* **Assigned task**:
After locating the line that contains "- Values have" in the data below, set down exactly that line and each one after it through the line that contains "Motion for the", and nothing more.

── Dataset extract

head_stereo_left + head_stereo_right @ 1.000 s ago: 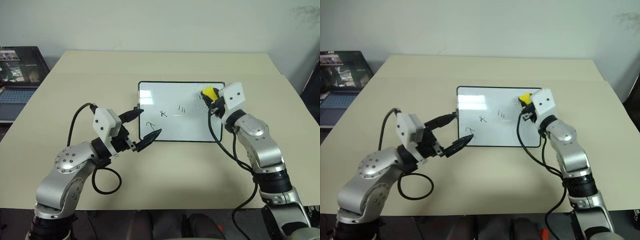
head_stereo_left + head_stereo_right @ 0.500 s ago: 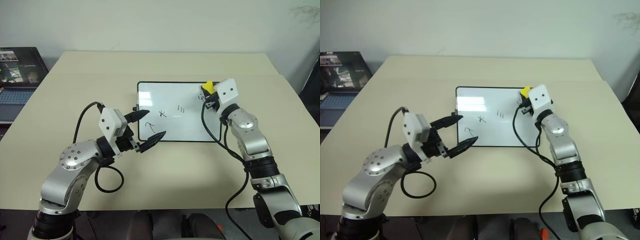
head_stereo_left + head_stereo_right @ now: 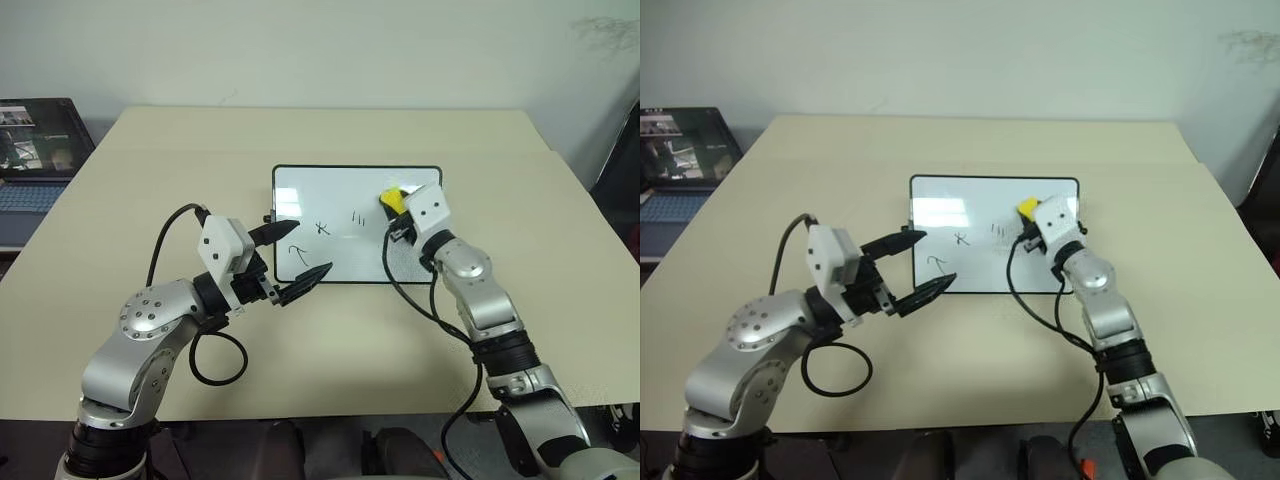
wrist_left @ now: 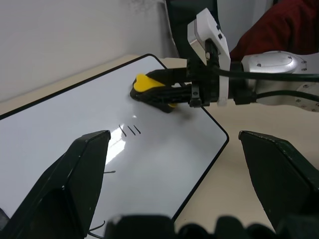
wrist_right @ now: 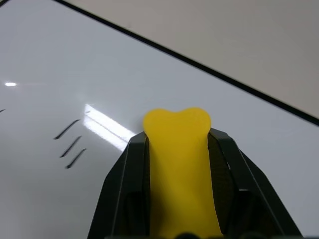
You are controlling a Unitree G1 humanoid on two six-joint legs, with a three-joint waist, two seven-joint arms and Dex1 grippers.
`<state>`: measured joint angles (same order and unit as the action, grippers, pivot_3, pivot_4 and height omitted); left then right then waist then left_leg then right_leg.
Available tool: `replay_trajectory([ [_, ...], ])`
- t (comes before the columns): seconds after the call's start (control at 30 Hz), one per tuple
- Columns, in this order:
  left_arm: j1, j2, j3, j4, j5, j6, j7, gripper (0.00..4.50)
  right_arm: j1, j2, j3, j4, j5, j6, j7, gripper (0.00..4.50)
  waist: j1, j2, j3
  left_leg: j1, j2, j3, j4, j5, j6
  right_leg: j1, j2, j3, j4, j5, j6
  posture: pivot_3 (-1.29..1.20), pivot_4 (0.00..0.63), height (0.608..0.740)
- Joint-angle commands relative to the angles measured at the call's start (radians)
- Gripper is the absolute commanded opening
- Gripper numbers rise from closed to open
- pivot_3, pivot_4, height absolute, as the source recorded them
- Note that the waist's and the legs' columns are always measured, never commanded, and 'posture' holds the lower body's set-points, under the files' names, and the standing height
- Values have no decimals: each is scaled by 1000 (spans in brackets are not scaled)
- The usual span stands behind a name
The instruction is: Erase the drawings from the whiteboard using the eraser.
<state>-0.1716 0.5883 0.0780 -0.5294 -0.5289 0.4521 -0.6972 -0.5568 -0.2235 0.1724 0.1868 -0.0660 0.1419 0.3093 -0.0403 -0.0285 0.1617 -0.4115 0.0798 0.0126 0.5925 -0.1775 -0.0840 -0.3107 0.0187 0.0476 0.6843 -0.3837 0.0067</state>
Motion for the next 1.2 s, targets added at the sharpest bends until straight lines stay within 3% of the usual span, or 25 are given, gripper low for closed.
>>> replay_trajectory([
  [0.03, -16, 0, 10, -10, -6, -14, -2, 4500, 51, 12, 47, 33, -21, 49, 34, 1203, -1, 0, 0, 1, 0, 0, 0, 0, 0, 0, 0, 0, 0, 0, 1, 0, 150, 740],
  [0.23, -15, -3, 7, -5, -1, -19, -1, 4500, 39, -8, 3, -93, 11, 66, 41, 1201, 2, 0, 1, 1, 0, -1, 0, 1, 1, 1, 0, 0, 0, 1, 2, 0, 150, 740],
  [0.53, 2, -8, 11, 2, 8, -31, 7, 4500, 15, -70, -148, -373, 79, 205, 32, 1201, 13, 1, 3, -11, -1, 0, -1, 1, -1, -8, 0, 0, -5, 2, 0, 0, 150, 740],
  [0.87, -6, -6, 3, 14, 11, -37, -4, 4500, 24, -84, -133, -194, 13, 113, -14, 1200, 11, 1, 4, -11, -1, 1, 0, 0, 0, -9, 0, 0, -4, 1, 1, 0, 150, 740],
  [1.2, -8, -21, 3, 8, 3, -33, 1, 4500, 155, -71, -32, -231, 5, 188, 60, 1200, 10, 1, 4, -10, -1, 1, 0, 0, -1, -7, 0, 1, -4, 1, 1, 0, 150, 740],
])
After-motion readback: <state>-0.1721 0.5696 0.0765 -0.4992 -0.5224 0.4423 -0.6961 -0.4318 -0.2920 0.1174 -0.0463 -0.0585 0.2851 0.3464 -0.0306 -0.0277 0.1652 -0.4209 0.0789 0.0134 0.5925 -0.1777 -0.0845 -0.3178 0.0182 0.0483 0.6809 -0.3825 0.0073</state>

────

* **Completed exercise**:
- Values have no decimals: each is scaled by 1000 (spans in brackets are not scaled)
- The usual span stands behind a name
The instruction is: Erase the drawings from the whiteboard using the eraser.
<state>-0.1716 0.5883 0.0780 -0.5294 -0.5289 0.4521 -0.6972 -0.5568 -0.2235 0.1724 0.1868 -0.0660 0.1419 0.3093 -0.0403 -0.0285 0.1617 -0.4115 0.0798 0.0126 0.5925 -0.1775 -0.0840 -0.3107 0.0187 0.0476 0.6843 -0.3837 0.0067</state>
Motion for the next 1.2 s, targets added at the sharpest bends until straight lines stay within 3% of the usual span, or 25 are given, gripper low for closed.

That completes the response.